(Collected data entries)
= Beginning of Section =

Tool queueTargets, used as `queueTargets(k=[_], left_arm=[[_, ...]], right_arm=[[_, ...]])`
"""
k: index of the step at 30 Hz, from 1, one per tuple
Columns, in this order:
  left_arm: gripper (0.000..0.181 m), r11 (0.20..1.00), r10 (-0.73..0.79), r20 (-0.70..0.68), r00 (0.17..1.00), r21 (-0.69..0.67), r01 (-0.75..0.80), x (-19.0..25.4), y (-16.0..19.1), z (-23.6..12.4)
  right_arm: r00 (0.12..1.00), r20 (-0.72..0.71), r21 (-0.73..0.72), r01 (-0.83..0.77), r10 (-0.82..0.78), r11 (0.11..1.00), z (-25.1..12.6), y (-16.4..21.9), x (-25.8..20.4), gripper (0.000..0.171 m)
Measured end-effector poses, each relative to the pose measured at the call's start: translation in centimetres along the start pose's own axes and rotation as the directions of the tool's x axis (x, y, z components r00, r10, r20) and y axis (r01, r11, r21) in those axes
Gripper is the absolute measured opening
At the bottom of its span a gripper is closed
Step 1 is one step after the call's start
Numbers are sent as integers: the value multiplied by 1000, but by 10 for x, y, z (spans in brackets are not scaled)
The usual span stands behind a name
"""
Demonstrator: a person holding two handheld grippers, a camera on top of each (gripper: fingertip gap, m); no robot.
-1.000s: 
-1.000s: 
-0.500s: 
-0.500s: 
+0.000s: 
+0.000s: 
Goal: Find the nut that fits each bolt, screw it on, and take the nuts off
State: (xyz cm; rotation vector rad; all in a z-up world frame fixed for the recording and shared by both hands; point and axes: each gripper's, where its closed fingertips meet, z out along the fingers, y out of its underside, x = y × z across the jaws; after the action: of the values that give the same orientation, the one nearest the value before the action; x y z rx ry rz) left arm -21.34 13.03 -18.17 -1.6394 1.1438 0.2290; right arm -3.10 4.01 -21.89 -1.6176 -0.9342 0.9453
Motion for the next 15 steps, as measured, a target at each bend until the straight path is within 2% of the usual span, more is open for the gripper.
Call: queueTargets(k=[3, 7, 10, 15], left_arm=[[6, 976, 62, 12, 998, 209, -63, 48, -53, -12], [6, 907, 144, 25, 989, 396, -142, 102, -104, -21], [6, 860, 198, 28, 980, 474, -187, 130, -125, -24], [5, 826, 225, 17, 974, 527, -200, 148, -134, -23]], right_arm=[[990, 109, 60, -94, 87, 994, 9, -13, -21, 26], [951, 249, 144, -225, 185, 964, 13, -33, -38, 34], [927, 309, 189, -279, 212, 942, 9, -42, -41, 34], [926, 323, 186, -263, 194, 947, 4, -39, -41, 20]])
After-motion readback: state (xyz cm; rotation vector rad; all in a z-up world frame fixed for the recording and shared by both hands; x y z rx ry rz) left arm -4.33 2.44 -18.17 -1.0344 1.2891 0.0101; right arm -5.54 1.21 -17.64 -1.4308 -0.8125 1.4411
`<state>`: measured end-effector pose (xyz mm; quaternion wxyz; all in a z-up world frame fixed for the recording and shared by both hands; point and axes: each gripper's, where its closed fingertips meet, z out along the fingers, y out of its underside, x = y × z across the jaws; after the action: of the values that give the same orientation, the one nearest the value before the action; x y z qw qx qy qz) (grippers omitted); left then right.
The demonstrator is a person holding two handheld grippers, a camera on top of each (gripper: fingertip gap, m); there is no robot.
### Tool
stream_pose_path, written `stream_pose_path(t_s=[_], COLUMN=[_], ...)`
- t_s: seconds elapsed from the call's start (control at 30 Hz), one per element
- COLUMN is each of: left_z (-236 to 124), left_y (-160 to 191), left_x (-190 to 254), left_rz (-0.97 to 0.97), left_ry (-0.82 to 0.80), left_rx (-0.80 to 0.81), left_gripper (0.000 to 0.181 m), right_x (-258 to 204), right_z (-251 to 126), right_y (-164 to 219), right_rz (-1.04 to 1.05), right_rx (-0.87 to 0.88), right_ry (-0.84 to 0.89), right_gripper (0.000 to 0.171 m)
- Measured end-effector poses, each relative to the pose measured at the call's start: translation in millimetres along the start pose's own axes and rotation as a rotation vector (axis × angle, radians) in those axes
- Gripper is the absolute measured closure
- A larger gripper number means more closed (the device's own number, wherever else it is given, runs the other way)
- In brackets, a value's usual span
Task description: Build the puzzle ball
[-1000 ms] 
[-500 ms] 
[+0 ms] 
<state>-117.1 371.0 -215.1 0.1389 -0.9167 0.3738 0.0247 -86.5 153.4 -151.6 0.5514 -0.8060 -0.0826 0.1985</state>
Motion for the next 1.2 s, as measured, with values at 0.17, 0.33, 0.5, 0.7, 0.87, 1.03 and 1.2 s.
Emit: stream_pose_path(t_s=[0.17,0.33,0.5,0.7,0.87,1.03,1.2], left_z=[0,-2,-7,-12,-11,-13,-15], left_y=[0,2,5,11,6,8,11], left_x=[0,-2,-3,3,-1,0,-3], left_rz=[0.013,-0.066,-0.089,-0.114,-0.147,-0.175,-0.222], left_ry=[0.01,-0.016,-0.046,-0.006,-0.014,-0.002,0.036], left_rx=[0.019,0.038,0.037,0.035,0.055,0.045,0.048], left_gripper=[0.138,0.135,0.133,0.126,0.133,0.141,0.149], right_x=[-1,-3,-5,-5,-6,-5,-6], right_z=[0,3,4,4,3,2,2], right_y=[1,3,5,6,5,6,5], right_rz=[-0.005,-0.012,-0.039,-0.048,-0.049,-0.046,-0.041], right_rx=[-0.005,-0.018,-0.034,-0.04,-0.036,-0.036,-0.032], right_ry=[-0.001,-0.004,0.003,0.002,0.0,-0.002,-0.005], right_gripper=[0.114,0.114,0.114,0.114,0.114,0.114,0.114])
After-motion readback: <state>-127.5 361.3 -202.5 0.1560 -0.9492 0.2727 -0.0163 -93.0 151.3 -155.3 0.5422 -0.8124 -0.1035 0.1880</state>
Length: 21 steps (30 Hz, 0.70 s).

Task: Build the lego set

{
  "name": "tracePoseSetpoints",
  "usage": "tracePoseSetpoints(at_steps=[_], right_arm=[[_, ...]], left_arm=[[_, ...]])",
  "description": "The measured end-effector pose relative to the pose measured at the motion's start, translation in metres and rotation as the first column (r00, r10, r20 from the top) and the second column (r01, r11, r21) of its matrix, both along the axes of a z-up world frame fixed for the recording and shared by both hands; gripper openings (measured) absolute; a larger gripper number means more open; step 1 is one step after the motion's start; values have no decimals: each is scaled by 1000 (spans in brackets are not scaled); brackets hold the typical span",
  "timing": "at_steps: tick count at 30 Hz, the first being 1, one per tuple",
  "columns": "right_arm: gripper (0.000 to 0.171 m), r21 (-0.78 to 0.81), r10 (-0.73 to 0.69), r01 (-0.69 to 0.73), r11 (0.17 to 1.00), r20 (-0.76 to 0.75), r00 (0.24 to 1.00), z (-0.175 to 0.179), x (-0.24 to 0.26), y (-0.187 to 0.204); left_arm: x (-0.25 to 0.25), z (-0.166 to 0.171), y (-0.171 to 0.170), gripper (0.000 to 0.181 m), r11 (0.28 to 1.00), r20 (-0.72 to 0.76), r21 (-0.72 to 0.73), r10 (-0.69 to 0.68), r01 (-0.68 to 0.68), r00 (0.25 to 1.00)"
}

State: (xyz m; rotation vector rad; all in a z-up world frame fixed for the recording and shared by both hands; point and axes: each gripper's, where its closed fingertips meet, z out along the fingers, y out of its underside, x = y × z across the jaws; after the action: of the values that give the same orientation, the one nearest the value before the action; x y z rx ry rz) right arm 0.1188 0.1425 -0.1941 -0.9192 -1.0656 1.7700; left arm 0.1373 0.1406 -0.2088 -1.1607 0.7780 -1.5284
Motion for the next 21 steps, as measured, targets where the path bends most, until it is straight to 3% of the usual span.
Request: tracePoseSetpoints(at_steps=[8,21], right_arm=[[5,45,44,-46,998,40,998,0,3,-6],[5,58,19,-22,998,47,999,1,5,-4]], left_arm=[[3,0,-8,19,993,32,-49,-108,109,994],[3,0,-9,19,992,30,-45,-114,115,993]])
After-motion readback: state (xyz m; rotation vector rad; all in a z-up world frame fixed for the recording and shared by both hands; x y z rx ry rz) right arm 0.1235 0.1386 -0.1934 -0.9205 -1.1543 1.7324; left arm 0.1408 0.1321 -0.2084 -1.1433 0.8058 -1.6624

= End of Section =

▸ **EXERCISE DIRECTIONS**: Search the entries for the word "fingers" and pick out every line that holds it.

▸ **ANSWER SECTION**:
State: (xyz cm; rotation vector rad; all in a z-up world frame fixed for the recording and shared by both hands; point and axes: each gripper's, where its closed fingertips meet, z out along the fingers, y out of its underside, x = y × z across the jaws; after the action: of the values that give the same orientation, the one nearest the value before the action; x y z rx ry rz) left arm -21.34 13.03 -18.17 -1.6394 1.1438 0.2290; right arm -3.10 4.01 -21.89 -1.6176 -0.9342 0.9453
`<state>`: measured end-effector pose (xyz mm; quaternion wxyz; all in a z-up world frame fixed for the recording and shared by both hands; point and axes: each gripper's, where its closed fingertips meet, z out along the fingers, y out of its underside, x = y × z across the jaws; after the action: of the values that give the same orientation, the one nearest the value before the action; x y z qw qx qy qz) (grippers omitted); left then right.
State: (xyz m; rotation vector rad; all in a z-up world frame fixed for the recording and shared by both hands; point and axes: each gripper's, where its closed fingertips meet, z out along the fingers, y out of its underside, x = y × z across the jaws; after the action: of the values that give the same orientation, the one nearest the value before the action; x y z rx ry rz) right arm 0.1188 0.1425 -0.1941 -0.9192 -1.0656 1.7700; left arm 0.1373 0.1406 -0.2088 -1.1607 0.7780 -1.5284

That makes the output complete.